2.2.1. Capacité à porter l’attention sur l’un ou l’autre niveau

Les capacités du jeune enfant à porter son attention sur l’un ou l’autre niveau ont fait l’objet de plusieurs études dans la deuxième partie des années « 70 ». Une aptitude précoce à intégrer l’information venant de plusieurs détails ou dimensions et à les percevoir comme combinés a ainsi été décrite, notamment lorsque l’enfant de moins de 6 ans doit catégoriser des objets (Smith, 1979 ; Smith & Kemler, 1977). Il fait par ailleurs aussi preuve d’une compétence à segmenter un stimulus, en particulier lorsque la tâche le conduit à se baser sur des différences de détails dans des tâches de discrimination (Murray & Lee, 1977). Le type de tâche semble donc déterminant pour que l’enfant mobilise plutôt l’une ou l’autre compétence.
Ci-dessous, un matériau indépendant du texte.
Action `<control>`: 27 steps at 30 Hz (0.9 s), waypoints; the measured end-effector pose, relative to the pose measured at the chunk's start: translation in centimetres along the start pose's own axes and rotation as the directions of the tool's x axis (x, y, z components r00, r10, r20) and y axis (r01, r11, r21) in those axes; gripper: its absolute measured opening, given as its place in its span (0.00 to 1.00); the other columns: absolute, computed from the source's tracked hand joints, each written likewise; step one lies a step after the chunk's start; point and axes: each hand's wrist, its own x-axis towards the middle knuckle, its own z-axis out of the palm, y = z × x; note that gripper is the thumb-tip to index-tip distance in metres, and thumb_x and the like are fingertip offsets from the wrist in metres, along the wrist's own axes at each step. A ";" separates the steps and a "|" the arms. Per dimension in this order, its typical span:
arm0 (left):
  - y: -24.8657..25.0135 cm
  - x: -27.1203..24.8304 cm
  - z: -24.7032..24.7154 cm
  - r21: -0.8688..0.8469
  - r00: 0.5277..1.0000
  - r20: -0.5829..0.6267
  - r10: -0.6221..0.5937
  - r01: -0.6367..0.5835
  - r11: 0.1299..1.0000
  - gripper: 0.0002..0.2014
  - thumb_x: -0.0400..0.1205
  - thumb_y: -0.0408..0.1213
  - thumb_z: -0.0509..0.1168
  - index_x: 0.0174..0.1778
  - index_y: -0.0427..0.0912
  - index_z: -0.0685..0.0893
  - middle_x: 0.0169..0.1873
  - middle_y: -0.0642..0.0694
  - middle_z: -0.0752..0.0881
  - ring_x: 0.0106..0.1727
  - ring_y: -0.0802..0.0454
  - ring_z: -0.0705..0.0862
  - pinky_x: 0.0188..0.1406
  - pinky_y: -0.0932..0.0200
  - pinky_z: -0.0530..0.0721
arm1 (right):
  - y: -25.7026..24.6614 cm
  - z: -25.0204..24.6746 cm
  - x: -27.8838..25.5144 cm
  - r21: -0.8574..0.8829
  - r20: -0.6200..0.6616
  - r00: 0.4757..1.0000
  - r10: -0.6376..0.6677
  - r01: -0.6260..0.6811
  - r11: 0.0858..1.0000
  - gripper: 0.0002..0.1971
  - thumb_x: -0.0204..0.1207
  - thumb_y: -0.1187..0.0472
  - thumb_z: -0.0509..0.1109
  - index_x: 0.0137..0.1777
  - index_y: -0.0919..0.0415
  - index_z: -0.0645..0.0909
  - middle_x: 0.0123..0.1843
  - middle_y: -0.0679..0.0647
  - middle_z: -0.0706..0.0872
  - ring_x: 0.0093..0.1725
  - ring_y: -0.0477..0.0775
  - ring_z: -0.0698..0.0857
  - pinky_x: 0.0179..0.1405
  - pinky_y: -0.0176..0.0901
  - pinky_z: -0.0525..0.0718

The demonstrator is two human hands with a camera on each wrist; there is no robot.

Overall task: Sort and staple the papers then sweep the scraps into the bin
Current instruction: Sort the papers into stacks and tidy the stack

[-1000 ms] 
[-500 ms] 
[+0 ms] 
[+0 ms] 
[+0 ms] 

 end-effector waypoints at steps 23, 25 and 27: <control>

Selon l’hypothèse de la séparabilité croissante (separability hypothesis) soutenue par Shepp (1978), les enfants de moins de 8 ans auraient une tendance générale à percevoir de manière intégrée des dimensions au contraire perçues comme séparées dans un objet chez l’adulte, ce qui les amènerait à classer les objets en catégories sur la base de leur similitude générale (malgré une similitude imparfaite pour chaque attribut), plutôt qu’en s’appuyant sur la ressemblance parfaite des objets sur une dimension comme le font les adultes. Pour reprendre un exemple utilisé par Smith (1979), devant un petit carré blanc, un grand carré gris et un petit carré noir, l’enfant classera ensemble le petit carré blanc et le grand carré gris : bien qu’ils ne partagent parfaitement aucune dimension, il les considère comme globalement plus similaires et c’est cela qui compte pour ses catégorisations. L’adulte rapprochera plutôt les deux carrés de petite taille, l’un blanc l’autre noir, car l’identité sur une dimension est pour lui ce qui prime. De telles observations ont conduit à considérer qu’entre l’enfance et l’âge adulte, une tendance à traiter les dimensions de manière indépendante sera amenée à se développer.

Il n’en demeure pas moins que la nature des dimensions manipulées, ainsi que leur saillance, déterminent fortement le mode de traitement plus ou moins distinctif ou intégratif opéré sur les traits, ceci dès 4 ans (Odom & Cook, 1984 ; Ward & Vela, 1986). Si l’information visuelle est à disposition suffisamment longtemps, Whiteside, Elkind et Golbeck (1976) ont aussi montré que l’attention d’enfants de moins de 6 ans peut se porter sur l’aspect global comme sur l’aspect local. Enfin, des chercheurs comme Smith (1979), qui testaient les critères de classification des enfants en leur demandant de compléter des groupes d’objets, ont insisté pour ne pas considérer le mode de regroupement opéré par les enfants comme moins organisé que celui des adultes, comme les travaux de Piaget l’exprimaient en qualifiant leurs classifications d’ « illogiques » et de non structurées. La catégorisation d’objets réalisée par les enfants n’est ni plus pauvre, ni plus soumise au hasard que celle des adultes, elle est seulement qualitativement différente et les rapprochements qu’ils opèrent entre les objets montrent qu’ils portent leur attention sur des relations entre différents attributs. Si leur mode de classification peut être qualifié de global ou d’holistique, ce n’est pas dans le sens de l’indifférentiation, puisqu’ils sont guidés par une évaluation de différentes ressemblances partielles sur des dimensions conçues comme distinctes (Kemler, 1983).